[Information supplied Boundary: Start]
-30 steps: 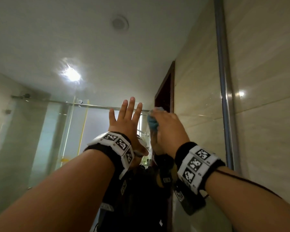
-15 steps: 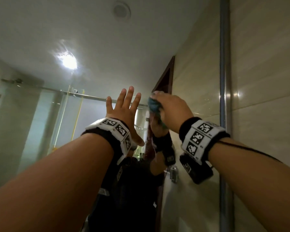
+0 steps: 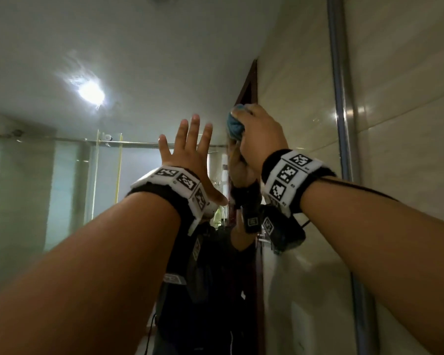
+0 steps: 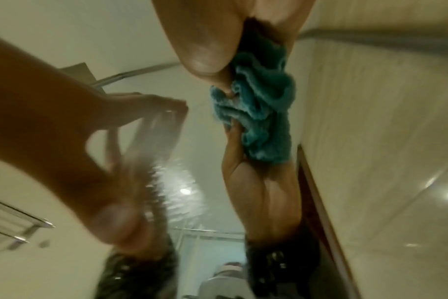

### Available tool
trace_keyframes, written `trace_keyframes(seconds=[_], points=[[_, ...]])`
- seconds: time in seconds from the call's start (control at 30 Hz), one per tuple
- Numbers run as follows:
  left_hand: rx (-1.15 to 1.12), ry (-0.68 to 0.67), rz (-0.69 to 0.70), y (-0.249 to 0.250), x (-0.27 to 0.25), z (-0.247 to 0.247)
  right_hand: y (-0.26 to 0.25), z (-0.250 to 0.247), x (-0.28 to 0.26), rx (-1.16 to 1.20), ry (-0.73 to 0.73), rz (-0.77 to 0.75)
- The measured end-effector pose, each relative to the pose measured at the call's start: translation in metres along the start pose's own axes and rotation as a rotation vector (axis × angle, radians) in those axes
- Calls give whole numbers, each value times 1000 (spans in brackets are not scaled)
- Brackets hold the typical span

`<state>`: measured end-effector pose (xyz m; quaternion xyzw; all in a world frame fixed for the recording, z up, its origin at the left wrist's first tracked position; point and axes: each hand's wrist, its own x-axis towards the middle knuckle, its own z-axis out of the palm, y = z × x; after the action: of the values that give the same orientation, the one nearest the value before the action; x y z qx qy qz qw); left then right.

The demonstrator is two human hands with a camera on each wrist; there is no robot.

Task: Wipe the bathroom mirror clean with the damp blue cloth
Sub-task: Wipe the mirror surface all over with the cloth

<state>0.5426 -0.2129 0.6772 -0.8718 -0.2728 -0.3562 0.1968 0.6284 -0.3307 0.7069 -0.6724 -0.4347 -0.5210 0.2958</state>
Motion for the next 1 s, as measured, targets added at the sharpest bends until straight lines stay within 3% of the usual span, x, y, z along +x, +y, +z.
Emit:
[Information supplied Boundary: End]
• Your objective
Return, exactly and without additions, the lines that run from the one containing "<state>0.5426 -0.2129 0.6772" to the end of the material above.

• Answer area
<state>0.5426 -0.2129 0.6772 -0.8718 -0.2728 -0.3562 0.1968 0.6284 -0.3307 0.7069 -0.6724 -0.4347 -0.5210 0.2958</state>
Motion for the next 1 s, as measured, targets added at the sharpest bends until straight lines stay within 3% of the usual span, x, y, z along +x, +y, +z.
Emit:

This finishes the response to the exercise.